Note that as you stack more dies, your bandwidth and power consumption for HBM2E could also increase. This is why
AMD's Radeon Pro 5600M advertises a bandwidth of 2048 Bit: it's using HBM2 (not E), one GB per stack, and eight stacks. Every stack has 2 channels of 128bit bandwidth; 2 x 8 x 128 = 2048. You can check the math on their pin speed, total pins, and total bandwidth using the numbers on
AMD's page. One thing I want to point out is how slowly they've clocked these pins - 1.54Gbps - presumably to keep the memory from melting.
However, I don't think this is what Samsung and SK Hynix are doing. If you look at
press releases and do the math on the numbers Samsung presents: 3.4Gbps x (unknown bits) / 8 = 410GB/s... which yields me 1024 bits on what is confirmed to be an 8-Hi stack. It looks a lot like Samsung is
disabling one of the two channels on each die and clocking them up. I am just guessing here, but I believe Samsung figured out that they could get better performance / power this way. Since HBM2E is theoretically on the low end of the power curve (wide and slow is the philosophy), this makes sense. And this is probably why Samsung and SK Hynix are regularly exceeding the speeds set by JEDEC: they've cut the lanes in half.

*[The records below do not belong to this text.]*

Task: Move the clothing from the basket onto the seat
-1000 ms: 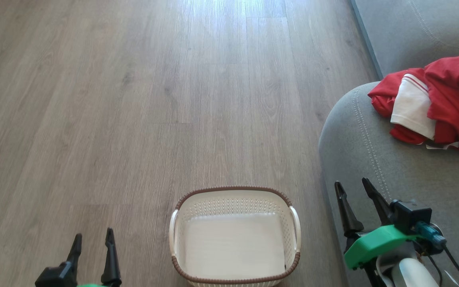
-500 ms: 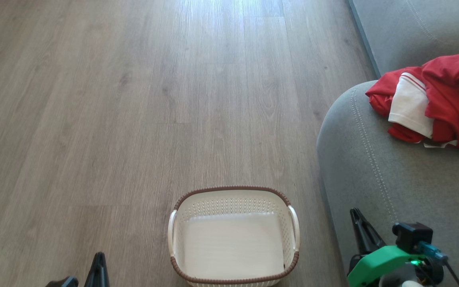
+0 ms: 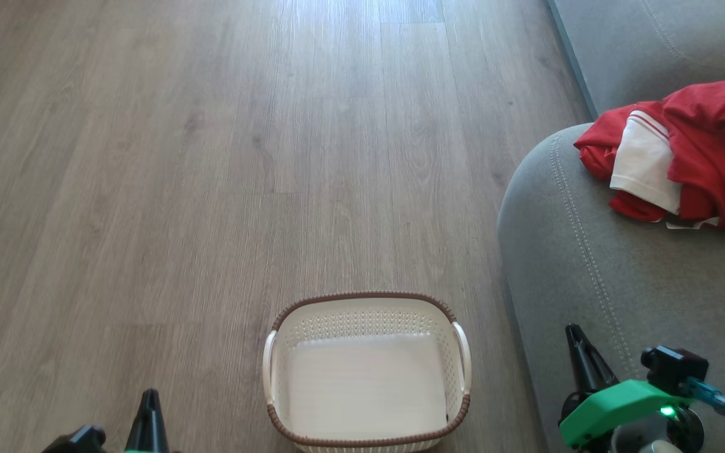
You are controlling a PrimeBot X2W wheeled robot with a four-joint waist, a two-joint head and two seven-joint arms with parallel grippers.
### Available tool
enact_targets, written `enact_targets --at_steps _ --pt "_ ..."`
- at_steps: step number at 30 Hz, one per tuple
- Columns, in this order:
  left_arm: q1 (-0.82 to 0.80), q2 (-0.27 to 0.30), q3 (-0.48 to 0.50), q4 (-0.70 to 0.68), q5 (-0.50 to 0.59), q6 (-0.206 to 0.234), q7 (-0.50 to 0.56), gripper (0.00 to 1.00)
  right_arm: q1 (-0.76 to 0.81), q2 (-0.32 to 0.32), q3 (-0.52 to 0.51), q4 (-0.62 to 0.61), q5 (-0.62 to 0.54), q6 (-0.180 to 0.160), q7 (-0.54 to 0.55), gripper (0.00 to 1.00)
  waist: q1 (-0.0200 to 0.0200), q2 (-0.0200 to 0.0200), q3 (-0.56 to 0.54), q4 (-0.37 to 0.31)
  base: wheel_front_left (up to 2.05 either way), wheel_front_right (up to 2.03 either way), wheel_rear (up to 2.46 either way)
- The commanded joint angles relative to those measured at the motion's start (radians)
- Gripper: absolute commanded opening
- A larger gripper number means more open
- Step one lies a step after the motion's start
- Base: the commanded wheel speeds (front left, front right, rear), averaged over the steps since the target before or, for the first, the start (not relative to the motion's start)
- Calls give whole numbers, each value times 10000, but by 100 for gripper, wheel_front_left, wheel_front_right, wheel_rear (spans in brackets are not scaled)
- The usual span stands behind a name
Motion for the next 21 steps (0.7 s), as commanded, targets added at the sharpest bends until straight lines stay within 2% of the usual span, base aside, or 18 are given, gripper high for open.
enact_targets --at_steps 1,21 --pt "-387 75 304 -313 -206 -84 44 0 -557 12 -44 -382 291 -1 58 0 0 0 6 -8 0 0 0" --pt "-629 -285 1134 -432 -1882 -681 604 0 -691 9 -333 -662 2520 -1 630 0 0 0 87 -118 0 0 0"
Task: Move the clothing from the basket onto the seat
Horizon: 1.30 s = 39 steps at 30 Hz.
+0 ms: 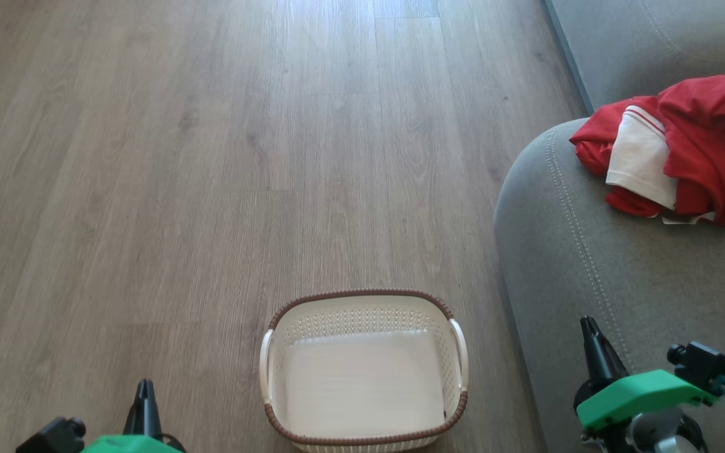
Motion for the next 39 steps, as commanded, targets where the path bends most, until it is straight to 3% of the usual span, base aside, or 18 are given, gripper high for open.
enact_targets --at_steps 1,39 --pt "-479 42 390 -356 -226 -113 57 0 -657 8 -8 -398 310 -1 73 0 0 -1 6 -8 0 0 0" --pt "-934 -651 1975 -593 -3398 -1239 1129 0 -905 -51 -485 -930 4606 -2 1105 0 0 -1 160 -219 0 0 0"
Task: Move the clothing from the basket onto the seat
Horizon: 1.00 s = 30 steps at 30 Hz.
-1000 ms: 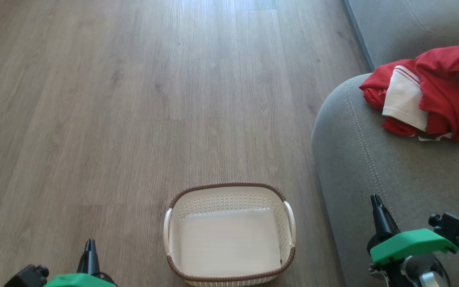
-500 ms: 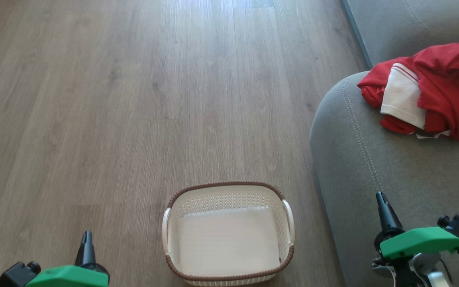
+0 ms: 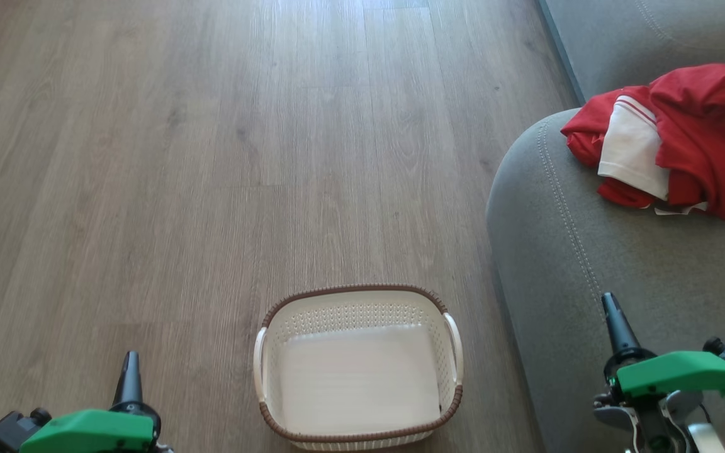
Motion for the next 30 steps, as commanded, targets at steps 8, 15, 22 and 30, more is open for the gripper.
enact_targets --at_steps 8,15,22,30 --pt "-545 -123 713 -373 -806 -319 273 0 -662 -75 16 -508 1113 -1 295 0 0 0 35 -47 0 0 0" --pt "-629 -252 1007 -417 -1390 -527 473 0 -706 -101 -53 -607 1922 -1 470 0 0 0 63 -86 0 0 0" --pt "-713 -381 1301 -461 -1973 -735 672 0 -750 -130 -116 -707 2737 -1 640 0 0 0 91 -124 0 0 0" --pt "-797 -511 1596 -505 -2555 -942 872 0 -793 -164 -172 -808 3557 -1 805 0 0 0 120 -163 0 0 0"
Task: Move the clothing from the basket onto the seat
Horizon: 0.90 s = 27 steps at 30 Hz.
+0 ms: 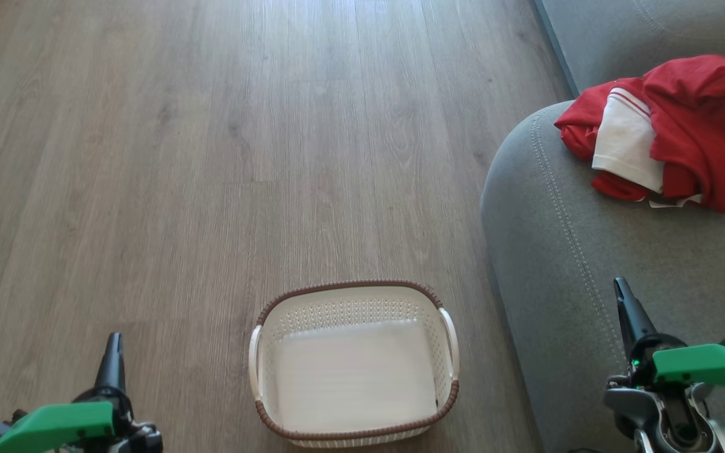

If that's true, then Samsung/SKY Hynix's HBM2E might be able to stay within 15W at some speed or another, and superfast HBM2E could be viable as L4 cache.
One last note. HBM2E has already delivered the speeds promised by HBM3 and the capacities. If what I'm saying is true, it's also delivered on the last design promise: low power configurations with half the bandwidth. I am more certain than ever now that HBM2E is, and has always been, HBM3. But because it fell short of the lofty visions and low costs JEDEC set out for it, they chose not to overpromote it.